Collected data
+--
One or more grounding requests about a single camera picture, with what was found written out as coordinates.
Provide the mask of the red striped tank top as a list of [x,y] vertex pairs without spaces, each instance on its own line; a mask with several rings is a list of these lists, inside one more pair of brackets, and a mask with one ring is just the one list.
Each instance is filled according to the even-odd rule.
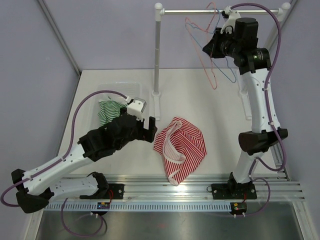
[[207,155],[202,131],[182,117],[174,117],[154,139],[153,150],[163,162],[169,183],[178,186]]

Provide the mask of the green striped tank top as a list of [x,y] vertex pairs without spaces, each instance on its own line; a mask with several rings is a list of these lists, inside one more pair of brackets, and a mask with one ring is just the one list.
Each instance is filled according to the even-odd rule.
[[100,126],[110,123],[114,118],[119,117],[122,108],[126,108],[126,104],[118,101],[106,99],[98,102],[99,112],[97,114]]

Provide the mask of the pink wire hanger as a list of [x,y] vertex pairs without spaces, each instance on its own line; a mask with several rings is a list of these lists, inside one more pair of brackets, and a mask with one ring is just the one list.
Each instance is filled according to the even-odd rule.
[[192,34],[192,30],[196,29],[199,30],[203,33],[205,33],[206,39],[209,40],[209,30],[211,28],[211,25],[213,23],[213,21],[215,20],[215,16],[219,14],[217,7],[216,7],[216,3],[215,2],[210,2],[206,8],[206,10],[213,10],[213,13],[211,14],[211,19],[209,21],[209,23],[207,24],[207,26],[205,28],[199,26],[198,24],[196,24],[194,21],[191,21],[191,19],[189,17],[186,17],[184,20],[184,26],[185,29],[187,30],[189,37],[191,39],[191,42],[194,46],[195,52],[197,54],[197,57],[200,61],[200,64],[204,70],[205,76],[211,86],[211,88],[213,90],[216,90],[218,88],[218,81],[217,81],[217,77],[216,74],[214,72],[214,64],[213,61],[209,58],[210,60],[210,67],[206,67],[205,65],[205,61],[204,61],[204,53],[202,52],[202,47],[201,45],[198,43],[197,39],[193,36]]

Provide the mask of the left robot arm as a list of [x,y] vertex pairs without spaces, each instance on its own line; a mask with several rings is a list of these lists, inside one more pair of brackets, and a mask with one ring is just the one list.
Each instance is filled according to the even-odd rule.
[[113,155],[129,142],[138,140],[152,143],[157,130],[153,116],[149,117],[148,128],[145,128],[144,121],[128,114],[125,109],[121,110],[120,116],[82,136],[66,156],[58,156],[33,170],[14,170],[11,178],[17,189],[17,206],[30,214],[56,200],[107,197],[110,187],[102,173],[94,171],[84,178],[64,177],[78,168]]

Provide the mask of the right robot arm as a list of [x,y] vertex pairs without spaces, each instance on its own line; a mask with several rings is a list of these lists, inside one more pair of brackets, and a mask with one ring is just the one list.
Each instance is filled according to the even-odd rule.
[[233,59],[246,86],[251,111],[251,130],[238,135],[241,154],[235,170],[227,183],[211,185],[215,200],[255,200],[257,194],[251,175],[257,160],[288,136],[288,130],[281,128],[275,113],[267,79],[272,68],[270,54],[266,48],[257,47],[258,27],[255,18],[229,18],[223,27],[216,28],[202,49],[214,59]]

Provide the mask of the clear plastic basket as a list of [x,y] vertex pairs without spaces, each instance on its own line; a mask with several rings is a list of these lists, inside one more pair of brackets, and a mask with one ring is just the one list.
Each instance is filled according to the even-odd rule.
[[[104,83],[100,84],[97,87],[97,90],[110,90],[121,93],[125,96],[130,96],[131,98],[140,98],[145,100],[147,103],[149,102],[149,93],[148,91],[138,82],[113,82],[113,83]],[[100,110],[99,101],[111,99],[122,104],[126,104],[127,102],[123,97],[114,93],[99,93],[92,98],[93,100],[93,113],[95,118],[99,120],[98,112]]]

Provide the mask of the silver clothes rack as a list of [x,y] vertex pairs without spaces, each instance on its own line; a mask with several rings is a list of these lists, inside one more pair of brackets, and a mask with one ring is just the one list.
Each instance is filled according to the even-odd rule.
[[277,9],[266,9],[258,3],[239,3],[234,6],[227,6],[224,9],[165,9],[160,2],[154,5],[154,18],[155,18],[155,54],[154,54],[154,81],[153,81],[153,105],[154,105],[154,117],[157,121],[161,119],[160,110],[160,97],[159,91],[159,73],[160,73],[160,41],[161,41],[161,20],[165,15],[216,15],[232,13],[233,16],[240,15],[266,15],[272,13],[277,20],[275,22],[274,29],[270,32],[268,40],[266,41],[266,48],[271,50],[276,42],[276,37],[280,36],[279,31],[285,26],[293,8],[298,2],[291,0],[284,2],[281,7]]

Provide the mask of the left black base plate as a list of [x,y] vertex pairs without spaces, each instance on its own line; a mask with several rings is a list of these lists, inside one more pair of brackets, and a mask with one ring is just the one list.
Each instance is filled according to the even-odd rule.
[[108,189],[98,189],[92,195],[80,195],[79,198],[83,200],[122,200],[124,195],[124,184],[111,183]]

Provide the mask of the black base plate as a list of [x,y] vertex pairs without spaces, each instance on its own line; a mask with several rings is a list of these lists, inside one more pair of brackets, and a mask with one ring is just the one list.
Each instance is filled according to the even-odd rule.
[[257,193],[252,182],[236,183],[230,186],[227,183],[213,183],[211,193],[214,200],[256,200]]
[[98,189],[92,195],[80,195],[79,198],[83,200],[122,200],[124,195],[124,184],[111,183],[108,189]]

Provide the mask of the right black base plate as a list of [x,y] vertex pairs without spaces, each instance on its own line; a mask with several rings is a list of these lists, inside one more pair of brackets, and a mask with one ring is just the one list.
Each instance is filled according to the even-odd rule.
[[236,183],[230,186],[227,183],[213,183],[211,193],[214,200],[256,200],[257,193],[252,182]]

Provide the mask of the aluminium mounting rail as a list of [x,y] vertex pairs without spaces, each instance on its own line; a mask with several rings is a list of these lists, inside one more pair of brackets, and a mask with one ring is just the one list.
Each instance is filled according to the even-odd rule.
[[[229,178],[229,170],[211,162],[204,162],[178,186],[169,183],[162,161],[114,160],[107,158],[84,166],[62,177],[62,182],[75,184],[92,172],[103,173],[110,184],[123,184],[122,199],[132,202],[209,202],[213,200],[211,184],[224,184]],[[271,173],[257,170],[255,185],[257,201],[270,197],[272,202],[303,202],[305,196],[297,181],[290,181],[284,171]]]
+--
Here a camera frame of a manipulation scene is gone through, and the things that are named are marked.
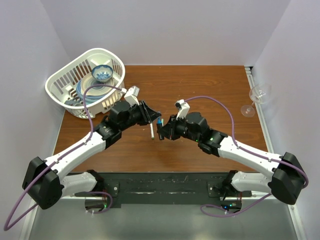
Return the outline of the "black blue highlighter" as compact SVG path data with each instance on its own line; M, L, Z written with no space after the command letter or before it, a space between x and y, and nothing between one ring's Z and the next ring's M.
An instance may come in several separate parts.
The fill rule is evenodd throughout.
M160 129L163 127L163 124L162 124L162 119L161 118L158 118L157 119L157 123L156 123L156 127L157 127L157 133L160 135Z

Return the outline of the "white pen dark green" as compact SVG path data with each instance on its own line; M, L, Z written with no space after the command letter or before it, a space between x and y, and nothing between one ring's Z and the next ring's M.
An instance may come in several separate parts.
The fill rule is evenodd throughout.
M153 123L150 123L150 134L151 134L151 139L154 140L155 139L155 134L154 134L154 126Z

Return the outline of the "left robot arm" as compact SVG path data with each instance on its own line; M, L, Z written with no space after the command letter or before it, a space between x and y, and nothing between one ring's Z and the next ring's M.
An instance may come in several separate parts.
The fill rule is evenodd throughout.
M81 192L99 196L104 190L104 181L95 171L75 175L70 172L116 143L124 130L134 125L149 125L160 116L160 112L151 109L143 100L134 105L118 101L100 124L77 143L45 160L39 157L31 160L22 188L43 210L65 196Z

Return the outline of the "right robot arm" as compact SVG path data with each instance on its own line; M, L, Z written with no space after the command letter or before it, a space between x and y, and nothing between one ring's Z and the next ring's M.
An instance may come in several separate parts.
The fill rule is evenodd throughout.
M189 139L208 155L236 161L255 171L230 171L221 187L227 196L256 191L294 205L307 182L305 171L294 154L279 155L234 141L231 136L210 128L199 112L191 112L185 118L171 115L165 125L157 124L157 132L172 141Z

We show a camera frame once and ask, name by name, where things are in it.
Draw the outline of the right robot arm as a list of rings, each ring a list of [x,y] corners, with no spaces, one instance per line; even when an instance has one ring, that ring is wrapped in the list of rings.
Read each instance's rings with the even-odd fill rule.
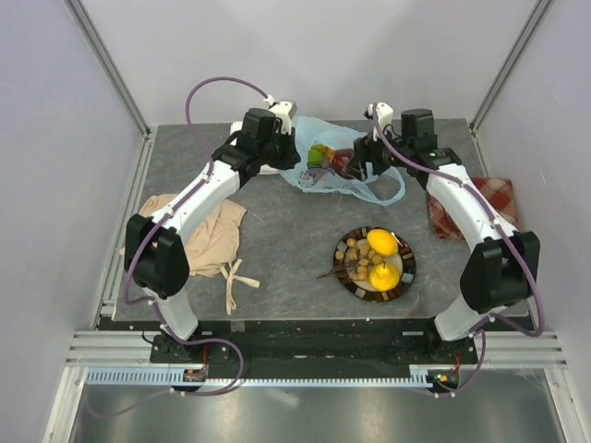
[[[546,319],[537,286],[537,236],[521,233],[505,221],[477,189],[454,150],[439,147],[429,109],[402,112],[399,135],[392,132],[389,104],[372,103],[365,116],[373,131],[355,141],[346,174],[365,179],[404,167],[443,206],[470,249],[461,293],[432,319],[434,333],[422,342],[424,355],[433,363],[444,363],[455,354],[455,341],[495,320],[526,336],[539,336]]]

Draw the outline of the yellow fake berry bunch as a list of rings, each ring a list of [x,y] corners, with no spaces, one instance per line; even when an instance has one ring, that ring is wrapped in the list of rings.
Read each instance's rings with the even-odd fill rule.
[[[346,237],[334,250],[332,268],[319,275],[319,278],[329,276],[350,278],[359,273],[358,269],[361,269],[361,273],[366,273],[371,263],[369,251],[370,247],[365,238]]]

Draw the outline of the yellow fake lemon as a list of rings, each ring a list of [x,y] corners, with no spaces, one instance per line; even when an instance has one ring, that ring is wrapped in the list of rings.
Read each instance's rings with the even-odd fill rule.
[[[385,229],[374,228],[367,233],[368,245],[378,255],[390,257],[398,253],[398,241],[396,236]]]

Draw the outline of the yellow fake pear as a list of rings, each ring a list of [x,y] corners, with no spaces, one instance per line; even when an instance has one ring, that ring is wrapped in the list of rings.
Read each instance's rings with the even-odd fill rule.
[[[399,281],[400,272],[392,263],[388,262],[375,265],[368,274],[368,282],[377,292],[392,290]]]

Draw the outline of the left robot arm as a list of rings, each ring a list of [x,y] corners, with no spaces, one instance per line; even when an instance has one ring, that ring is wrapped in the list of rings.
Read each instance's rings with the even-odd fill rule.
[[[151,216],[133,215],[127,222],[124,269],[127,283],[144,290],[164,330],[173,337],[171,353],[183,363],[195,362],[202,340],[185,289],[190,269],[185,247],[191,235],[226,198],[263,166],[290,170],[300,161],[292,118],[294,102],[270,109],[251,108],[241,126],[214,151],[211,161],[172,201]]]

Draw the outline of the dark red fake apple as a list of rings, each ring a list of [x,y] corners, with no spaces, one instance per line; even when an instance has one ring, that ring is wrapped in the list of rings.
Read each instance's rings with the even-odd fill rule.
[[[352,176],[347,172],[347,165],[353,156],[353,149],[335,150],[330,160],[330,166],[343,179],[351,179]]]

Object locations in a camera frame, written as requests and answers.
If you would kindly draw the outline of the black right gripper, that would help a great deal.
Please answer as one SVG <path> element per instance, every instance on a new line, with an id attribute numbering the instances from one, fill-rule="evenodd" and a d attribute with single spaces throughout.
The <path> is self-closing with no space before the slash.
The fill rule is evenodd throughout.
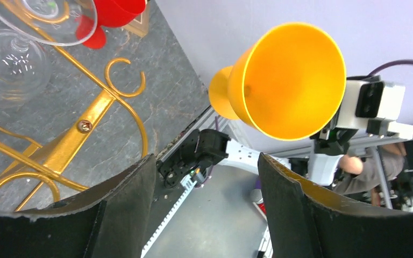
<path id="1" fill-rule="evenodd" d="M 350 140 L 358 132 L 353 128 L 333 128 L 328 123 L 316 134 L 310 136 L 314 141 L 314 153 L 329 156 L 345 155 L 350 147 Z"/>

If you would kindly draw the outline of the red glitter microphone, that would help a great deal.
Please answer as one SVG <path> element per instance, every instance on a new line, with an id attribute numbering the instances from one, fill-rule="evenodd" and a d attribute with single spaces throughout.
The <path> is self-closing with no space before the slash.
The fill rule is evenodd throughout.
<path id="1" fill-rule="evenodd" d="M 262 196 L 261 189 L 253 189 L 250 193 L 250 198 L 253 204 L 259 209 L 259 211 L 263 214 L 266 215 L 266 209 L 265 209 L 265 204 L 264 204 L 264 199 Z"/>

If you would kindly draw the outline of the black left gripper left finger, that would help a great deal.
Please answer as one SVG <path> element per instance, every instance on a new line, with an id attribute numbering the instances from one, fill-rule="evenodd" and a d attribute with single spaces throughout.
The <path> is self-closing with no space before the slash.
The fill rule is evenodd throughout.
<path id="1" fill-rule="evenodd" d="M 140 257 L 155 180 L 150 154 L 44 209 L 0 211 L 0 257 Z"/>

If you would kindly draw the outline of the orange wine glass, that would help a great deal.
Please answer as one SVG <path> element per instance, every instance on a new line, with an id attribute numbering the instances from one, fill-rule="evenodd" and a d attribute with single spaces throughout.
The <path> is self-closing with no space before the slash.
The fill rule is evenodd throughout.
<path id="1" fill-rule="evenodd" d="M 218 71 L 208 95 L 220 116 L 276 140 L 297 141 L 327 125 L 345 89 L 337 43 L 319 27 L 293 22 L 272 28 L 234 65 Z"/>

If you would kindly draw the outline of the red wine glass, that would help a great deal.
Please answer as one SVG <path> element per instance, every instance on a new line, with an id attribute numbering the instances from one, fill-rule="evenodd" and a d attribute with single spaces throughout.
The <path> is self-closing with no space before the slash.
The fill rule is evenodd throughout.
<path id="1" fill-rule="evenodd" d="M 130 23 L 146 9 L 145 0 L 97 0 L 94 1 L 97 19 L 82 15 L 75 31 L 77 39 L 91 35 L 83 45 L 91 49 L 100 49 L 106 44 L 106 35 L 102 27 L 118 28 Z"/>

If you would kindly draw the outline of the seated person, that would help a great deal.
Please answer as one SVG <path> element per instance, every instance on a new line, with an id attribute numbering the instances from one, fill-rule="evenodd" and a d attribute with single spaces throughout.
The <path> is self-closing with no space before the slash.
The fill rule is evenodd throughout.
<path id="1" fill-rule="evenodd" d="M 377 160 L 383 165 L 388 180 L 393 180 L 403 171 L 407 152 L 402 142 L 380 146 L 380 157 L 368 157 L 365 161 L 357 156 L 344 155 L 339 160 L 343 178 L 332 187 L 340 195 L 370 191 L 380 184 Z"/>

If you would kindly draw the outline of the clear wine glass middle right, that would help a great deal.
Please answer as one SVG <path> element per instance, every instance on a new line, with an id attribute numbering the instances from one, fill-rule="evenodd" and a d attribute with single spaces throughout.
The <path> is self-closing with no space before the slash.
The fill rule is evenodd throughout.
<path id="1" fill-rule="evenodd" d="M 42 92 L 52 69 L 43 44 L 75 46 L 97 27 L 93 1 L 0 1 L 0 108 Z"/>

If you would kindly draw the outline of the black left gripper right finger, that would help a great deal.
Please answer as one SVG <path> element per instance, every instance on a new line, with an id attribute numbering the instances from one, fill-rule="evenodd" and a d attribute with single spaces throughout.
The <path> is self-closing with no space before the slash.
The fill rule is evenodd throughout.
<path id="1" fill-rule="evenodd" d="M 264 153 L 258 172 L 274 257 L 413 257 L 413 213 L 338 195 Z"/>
+--
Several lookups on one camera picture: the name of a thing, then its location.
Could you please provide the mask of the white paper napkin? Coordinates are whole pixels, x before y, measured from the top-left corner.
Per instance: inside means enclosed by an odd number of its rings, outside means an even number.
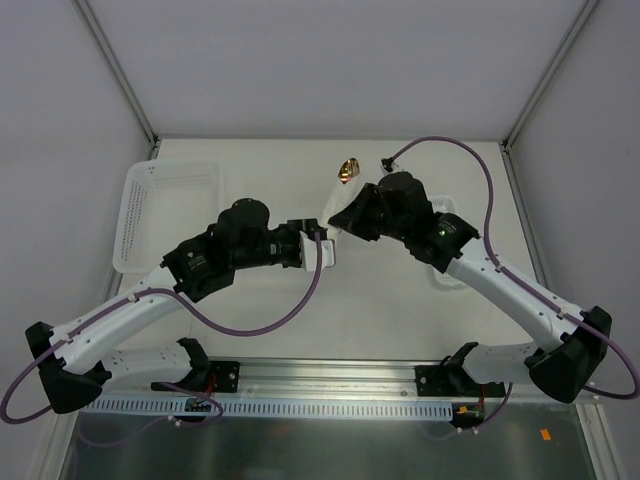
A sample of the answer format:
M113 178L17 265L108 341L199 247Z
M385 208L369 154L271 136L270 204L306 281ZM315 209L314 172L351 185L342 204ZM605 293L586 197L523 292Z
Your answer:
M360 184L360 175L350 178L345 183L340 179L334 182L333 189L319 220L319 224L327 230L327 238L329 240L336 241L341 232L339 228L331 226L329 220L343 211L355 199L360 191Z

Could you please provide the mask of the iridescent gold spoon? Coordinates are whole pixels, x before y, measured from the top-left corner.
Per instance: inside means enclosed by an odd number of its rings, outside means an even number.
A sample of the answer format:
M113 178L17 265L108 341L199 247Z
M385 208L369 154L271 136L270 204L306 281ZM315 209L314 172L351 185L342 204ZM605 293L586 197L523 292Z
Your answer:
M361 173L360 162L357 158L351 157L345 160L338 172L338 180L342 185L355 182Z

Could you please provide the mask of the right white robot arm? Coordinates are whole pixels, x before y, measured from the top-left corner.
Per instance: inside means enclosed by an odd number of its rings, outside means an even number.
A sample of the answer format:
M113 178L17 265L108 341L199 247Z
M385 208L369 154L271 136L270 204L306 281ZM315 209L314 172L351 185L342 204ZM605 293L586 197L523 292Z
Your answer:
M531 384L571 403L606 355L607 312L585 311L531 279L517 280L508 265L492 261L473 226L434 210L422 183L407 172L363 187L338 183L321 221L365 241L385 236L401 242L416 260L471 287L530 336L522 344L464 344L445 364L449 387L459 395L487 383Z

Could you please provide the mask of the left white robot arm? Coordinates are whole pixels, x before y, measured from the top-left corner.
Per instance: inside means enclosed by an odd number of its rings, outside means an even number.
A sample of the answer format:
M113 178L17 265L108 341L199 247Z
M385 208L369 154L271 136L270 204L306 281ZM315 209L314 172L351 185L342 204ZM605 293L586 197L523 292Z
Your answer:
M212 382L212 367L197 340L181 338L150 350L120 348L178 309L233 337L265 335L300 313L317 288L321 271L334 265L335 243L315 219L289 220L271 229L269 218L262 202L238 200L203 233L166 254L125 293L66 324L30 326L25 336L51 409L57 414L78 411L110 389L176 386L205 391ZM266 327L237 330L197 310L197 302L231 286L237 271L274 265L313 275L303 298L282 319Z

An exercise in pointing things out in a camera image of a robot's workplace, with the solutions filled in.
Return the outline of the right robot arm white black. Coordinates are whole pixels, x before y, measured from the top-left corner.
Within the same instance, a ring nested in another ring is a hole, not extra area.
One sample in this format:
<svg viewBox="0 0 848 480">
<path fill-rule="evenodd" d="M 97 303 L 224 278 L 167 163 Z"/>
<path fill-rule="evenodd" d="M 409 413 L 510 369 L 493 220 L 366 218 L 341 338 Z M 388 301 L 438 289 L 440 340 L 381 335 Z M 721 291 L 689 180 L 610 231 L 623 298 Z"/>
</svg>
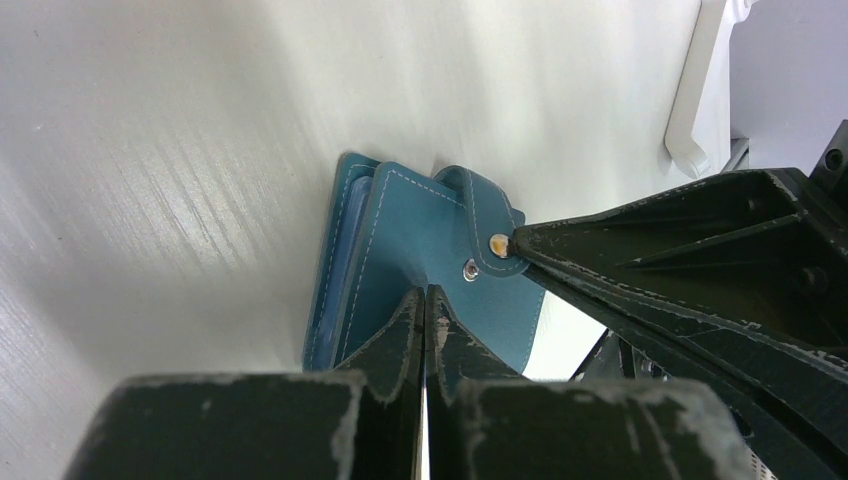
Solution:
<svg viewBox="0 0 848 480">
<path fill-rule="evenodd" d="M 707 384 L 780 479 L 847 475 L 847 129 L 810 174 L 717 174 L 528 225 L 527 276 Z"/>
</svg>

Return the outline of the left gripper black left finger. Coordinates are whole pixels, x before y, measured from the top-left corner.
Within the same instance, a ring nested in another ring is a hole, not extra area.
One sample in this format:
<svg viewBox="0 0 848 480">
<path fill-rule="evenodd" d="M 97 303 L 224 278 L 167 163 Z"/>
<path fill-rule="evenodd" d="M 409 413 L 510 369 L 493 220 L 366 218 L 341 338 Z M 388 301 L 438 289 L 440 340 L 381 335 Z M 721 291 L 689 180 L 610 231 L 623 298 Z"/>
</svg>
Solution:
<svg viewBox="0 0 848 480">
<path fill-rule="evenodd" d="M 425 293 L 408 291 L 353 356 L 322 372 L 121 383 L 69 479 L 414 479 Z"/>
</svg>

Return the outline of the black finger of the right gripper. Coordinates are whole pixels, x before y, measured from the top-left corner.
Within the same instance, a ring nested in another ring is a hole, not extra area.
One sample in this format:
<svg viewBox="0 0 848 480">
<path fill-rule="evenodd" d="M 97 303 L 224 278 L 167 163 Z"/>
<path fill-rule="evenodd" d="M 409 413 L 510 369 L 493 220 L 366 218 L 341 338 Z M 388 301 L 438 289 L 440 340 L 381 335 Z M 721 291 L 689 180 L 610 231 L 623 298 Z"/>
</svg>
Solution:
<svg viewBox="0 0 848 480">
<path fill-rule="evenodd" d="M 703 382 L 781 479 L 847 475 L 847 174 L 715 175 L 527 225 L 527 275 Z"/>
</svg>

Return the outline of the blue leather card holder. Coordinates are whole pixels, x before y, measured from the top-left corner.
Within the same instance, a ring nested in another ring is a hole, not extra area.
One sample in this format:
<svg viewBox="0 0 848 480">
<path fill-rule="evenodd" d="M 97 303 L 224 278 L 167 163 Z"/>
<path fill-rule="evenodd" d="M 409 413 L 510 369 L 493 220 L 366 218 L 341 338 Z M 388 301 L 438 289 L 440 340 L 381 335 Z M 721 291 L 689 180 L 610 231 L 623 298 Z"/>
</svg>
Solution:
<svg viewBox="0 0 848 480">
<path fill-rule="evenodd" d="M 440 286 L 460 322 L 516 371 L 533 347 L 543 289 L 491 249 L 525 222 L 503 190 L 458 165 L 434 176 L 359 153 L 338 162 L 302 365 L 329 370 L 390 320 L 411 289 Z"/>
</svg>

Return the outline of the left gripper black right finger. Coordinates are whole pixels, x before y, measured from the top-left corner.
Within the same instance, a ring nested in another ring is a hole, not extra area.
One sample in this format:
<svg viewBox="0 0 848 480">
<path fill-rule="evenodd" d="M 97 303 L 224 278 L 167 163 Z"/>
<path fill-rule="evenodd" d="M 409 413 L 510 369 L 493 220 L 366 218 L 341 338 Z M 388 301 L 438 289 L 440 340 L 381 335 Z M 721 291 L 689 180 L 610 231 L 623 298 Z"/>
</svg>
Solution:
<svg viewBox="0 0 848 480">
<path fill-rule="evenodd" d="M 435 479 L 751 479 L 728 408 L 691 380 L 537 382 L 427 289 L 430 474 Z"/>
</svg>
+--
■ WORK REQUIRED ■
The answer is every line in the data where the word "frame" appears.

■ TASK ANSWER ■
Here a camera frame of a manipulation scene is gone through, and the things that are named are marked.
We show a camera frame once and ask, name by name, where things are in it.
Object locations in a camera frame, written as requests and answers.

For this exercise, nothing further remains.